**What to produce**
Return every line of the listing that includes the string "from".

•••••

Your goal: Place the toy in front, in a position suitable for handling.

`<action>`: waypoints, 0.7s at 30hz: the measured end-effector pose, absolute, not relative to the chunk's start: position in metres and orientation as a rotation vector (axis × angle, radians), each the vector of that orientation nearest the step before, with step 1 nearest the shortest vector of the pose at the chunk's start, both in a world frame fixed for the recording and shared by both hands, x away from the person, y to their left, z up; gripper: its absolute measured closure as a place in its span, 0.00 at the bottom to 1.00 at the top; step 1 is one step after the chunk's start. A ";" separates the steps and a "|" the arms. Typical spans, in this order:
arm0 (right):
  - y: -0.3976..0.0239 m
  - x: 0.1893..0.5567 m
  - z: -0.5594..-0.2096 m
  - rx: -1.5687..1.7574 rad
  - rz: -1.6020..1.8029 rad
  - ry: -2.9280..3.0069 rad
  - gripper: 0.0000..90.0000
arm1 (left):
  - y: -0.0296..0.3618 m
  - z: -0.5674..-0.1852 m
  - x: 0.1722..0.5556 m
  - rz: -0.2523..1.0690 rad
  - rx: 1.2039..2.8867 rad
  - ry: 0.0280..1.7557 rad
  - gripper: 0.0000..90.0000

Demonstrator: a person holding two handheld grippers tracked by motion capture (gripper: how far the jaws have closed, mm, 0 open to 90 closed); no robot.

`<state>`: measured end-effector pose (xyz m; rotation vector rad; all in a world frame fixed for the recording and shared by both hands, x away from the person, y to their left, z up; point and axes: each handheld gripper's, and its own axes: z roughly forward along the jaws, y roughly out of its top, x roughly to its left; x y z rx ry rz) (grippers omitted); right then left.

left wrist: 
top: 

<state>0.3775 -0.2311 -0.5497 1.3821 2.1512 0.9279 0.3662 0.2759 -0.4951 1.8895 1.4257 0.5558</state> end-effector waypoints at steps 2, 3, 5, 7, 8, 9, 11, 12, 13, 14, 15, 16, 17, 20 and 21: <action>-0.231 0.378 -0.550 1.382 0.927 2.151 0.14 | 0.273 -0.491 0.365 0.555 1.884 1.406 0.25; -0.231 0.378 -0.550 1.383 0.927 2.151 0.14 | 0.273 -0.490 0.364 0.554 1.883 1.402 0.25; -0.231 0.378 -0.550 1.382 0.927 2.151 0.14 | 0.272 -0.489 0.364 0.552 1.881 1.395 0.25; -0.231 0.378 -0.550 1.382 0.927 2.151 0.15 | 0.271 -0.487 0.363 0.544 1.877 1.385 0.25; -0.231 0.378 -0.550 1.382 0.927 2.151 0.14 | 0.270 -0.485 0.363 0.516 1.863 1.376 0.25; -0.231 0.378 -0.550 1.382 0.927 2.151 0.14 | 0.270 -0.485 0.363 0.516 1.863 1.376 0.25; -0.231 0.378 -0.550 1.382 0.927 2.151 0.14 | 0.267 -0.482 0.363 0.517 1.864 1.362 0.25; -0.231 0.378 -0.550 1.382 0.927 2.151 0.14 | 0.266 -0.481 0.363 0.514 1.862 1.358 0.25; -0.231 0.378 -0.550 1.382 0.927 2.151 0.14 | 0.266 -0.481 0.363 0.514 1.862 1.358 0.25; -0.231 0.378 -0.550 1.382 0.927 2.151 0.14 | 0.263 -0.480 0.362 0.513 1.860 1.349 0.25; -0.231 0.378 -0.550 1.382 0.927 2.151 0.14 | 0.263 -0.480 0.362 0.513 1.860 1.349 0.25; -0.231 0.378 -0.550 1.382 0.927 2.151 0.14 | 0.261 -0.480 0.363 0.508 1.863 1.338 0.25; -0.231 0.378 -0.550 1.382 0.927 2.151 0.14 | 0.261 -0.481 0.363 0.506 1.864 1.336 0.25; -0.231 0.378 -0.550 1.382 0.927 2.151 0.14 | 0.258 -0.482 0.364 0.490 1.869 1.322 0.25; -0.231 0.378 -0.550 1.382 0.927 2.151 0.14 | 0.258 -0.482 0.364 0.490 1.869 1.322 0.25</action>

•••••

**Result of the task**
`<action>`: waypoints, 0.7s at 30hz: the measured end-effector pose, absolute, not relative to the chunk's start: position in metres and orientation as a rotation vector (axis × angle, radians), each the vector of that orientation nearest the step before, with step 1 nearest the shortest vector of the pose at the chunk's start, both in a world frame fixed for the recording and shared by both hands, x away from the person, y to their left, z up; gripper: its absolute measured closure as a place in its span, 0.00 at the bottom to 1.00 at the top; step 1 is one step after the chunk's start. A ";" separates the steps and a "|" the arms. Typical spans, in this order:
`<state>`: measured end-effector pose (xyz m; rotation vector rad; all in a world frame fixed for the recording and shared by both hands, x away from the person, y to their left, z up; point and axes: each handheld gripper's, and its own axes: z roughly forward along the jaws, y roughly out of its top, x roughly to its left; x y z rx ry rz) (grippers omitted); right then left.

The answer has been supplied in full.